I wanted to protest, that wasn’t my fault!

I wanted to protest, Uncle Sean was just an old, ignorant man. Why should Daddy care what he thinks…

“…should know that I won’t give up. A guilty man, he’d give up, he’d move away. By now he’d be vanished from Sparta. But I’m not a guilty man—anyway not guilty of that —and I mean to alter the judgment of bastards like ‘Uncle Sean’ that had no faith in me. You tell your mother, Krista: I am not going to slink away like a kicked dog, I am still fighting this. It’s been—how long—going on five years—a guilty man would’ve given up by now, but not Eddy Diehl.”

Moved by sudden emotion, Daddy reached out another time to grope for my arm, my hand. His fingers were strong, closing around my wrist. I felt a pang of alarm, a moment’s unthinking panic. Always you are astonished. Their size, their height. Their strength. That they could hurt you so easily without meaning to.

7

“WELL, SAY! Thought it was you.

At Honeystone’s Dairy the person you hoped would wait on you was Zoe Kruller.

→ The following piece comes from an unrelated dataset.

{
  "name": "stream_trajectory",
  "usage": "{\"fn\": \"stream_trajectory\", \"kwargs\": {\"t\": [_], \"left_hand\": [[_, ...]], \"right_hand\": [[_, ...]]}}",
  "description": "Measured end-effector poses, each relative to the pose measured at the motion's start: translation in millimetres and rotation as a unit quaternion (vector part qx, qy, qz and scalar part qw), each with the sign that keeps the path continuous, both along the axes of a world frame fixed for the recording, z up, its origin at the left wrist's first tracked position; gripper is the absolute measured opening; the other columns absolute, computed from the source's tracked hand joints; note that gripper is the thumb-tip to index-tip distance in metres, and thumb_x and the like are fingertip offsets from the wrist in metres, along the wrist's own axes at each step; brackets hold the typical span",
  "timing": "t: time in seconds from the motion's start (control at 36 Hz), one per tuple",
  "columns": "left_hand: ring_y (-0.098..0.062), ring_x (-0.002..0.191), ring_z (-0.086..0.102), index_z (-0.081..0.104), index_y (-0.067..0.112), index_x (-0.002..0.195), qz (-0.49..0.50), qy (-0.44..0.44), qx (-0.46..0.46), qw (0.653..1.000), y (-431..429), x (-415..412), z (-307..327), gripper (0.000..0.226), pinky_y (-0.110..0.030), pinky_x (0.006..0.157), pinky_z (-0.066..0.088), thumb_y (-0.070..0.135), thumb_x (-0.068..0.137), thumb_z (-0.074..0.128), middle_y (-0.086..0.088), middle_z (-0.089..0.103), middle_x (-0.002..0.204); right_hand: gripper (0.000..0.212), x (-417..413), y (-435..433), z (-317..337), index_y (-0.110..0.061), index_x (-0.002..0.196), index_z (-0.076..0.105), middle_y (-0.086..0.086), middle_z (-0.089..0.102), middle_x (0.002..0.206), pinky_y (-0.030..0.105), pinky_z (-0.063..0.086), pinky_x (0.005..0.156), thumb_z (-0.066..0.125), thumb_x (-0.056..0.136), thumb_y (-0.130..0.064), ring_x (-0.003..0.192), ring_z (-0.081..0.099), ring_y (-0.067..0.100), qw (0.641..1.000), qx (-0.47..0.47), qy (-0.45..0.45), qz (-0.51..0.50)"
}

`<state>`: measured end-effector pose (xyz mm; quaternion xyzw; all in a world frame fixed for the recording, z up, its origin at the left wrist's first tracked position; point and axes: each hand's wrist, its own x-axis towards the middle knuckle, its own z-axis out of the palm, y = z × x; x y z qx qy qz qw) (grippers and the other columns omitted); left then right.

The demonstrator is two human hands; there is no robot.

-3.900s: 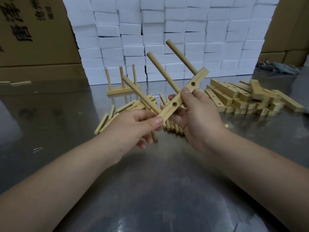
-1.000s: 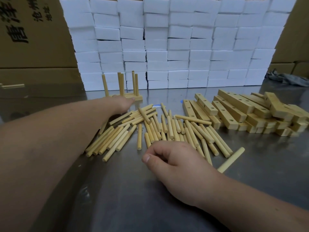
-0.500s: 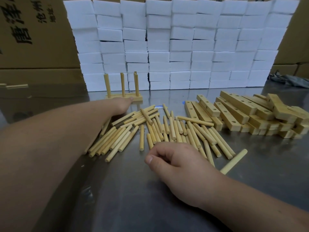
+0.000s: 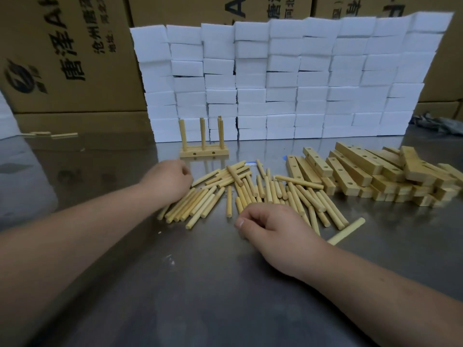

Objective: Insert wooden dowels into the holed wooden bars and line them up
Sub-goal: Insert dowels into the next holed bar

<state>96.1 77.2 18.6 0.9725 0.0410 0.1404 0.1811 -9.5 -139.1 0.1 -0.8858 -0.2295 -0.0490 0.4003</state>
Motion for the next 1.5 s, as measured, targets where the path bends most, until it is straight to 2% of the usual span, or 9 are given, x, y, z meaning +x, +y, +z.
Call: {"fn": "stream_trajectory", "kwargs": {"t": [0.25, 0.47, 0.61, 0.67, 0.75, 0.83, 1.03, 1.33, 1.5], "left_hand": [[-0.023, 0.056, 0.059, 0.061, 0.009, 0.061, 0.087, 0.116, 0.005, 0.989, -8, -37, -3, 0.031, -0.024, 0.050, 0.038, 0.028, 0.083, 0.052, -0.006, 0.059, 0.052], [-0.022, 0.058, 0.055, 0.061, 0.007, 0.074, 0.133, 0.083, -0.042, 0.987, -21, -42, -11, 0.033, -0.026, 0.048, 0.034, 0.033, 0.091, 0.050, -0.009, 0.059, 0.066], [-0.024, 0.065, 0.051, 0.062, 0.008, 0.083, 0.123, -0.042, -0.130, 0.983, -21, -53, -3, 0.034, -0.029, 0.054, 0.033, 0.027, 0.097, 0.037, -0.011, 0.059, 0.078], [-0.021, 0.062, 0.047, 0.057, 0.013, 0.081, 0.096, -0.105, -0.180, 0.973, -25, -63, 2, 0.035, -0.030, 0.054, 0.035, 0.030, 0.099, 0.032, -0.007, 0.054, 0.073], [-0.021, 0.067, 0.048, 0.049, 0.028, 0.073, 0.046, -0.173, -0.283, 0.942, -37, -83, 7, 0.033, -0.034, 0.063, 0.041, 0.032, 0.099, 0.030, -0.001, 0.051, 0.071], [-0.013, 0.052, 0.044, 0.052, 0.025, 0.074, -0.001, -0.196, -0.339, 0.920, -49, -101, 2, 0.033, -0.027, 0.051, 0.035, 0.034, 0.098, 0.031, 0.002, 0.051, 0.065], [-0.014, 0.052, 0.034, 0.059, 0.021, 0.077, -0.027, -0.137, -0.360, 0.923, -51, -108, -7, 0.032, -0.028, 0.053, 0.027, 0.032, 0.096, 0.035, 0.002, 0.037, 0.060], [0.001, 0.035, 0.036, 0.060, 0.023, 0.072, -0.061, -0.107, -0.376, 0.918, -50, -98, -8, 0.030, -0.011, 0.033, 0.026, 0.010, 0.089, 0.039, 0.001, 0.043, 0.058], [-0.005, 0.050, 0.039, 0.054, 0.030, 0.065, -0.091, -0.108, -0.326, 0.935, -53, -104, -9, 0.033, -0.022, 0.049, 0.029, 0.025, 0.095, 0.042, 0.011, 0.046, 0.058]], "right_hand": [[0.024, -3, 3, 1, -0.032, 0.068, 0.054, -0.003, 0.061, 0.071, 0.036, 0.050, 0.070, 0.049, 0.091, -0.035, 0.068, 0.055, 0.011, 1.000, 0.004, -0.026, -0.011], [0.023, -5, 2, 3, -0.032, 0.069, 0.054, 0.000, 0.063, 0.072, 0.038, 0.052, 0.070, 0.048, 0.091, -0.033, 0.070, 0.058, 0.017, 0.998, 0.000, -0.042, -0.045], [0.020, 5, -14, 21, -0.026, 0.087, 0.063, -0.009, 0.061, 0.073, 0.030, 0.048, 0.061, 0.043, 0.091, -0.029, 0.068, 0.057, 0.013, 0.972, 0.007, -0.137, -0.190], [0.027, 17, -32, 31, -0.024, 0.102, 0.065, -0.003, 0.061, 0.091, 0.026, 0.043, 0.063, 0.041, 0.090, -0.030, 0.079, 0.058, 0.016, 0.951, -0.006, -0.164, -0.263], [0.044, 41, -66, 39, -0.021, 0.132, 0.050, 0.006, 0.046, 0.137, 0.041, 0.038, 0.094, 0.040, 0.091, -0.034, 0.121, 0.045, 0.028, 0.915, -0.096, -0.097, -0.379], [0.051, 54, -87, 37, -0.025, 0.140, 0.039, 0.007, 0.035, 0.147, 0.048, 0.028, 0.106, 0.038, 0.090, -0.034, 0.133, 0.031, 0.030, 0.880, -0.179, -0.016, -0.440], [0.038, 60, -101, 23, -0.015, 0.125, 0.053, 0.015, 0.050, 0.123, 0.049, 0.032, 0.102, 0.051, 0.087, -0.021, 0.117, 0.043, 0.034, 0.843, -0.228, 0.061, -0.484], [0.055, 69, -100, 17, -0.011, 0.105, 0.065, 0.015, 0.052, 0.116, 0.045, 0.037, 0.089, 0.048, 0.084, -0.059, 0.114, 0.041, 0.033, 0.817, -0.278, 0.015, -0.505], [0.032, 70, -103, 16, -0.008, 0.096, 0.065, 0.012, 0.061, 0.089, 0.039, 0.041, 0.081, 0.045, 0.091, -0.033, 0.089, 0.052, 0.029, 0.812, -0.261, -0.028, -0.522]]}}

Not heavyset Audrey with the sulky dark-purple mouth like a wound, not the steely-eyed grandma Mrs. Honeystone the owner’s wife, or in the height of summer temporary hired-help, high school girls who took little interest in the names of most customers or in recalling that a finicky child might prefer one type of ice-cream cone (lighter, less crunchy) over another (darker, grainier and chewier), and want her chocolate scoop on the bottom and her strawberry on top so that, melting, the strawberry would seep into the chocolate and not the other way around which seemed to the finicky mildly repugnant, unnatural; and on sundaes no nuts, and no maraschino cherries. But Zoe Kruller knew, Zoe Kruller always remembered.

As Zoe remembered names: “Krissie, is it? H’lo there Krissie!”

Zoe was glamorous, not merely pretty. Your eye moved onto Zoe with startled interest as your eye might be drawn to a billboard face posed above the highway, you would never imagine might have the slightest consciousness of you.

If you were a child, that is. A girl-child intensely aware of adult women: their faces, their bodies.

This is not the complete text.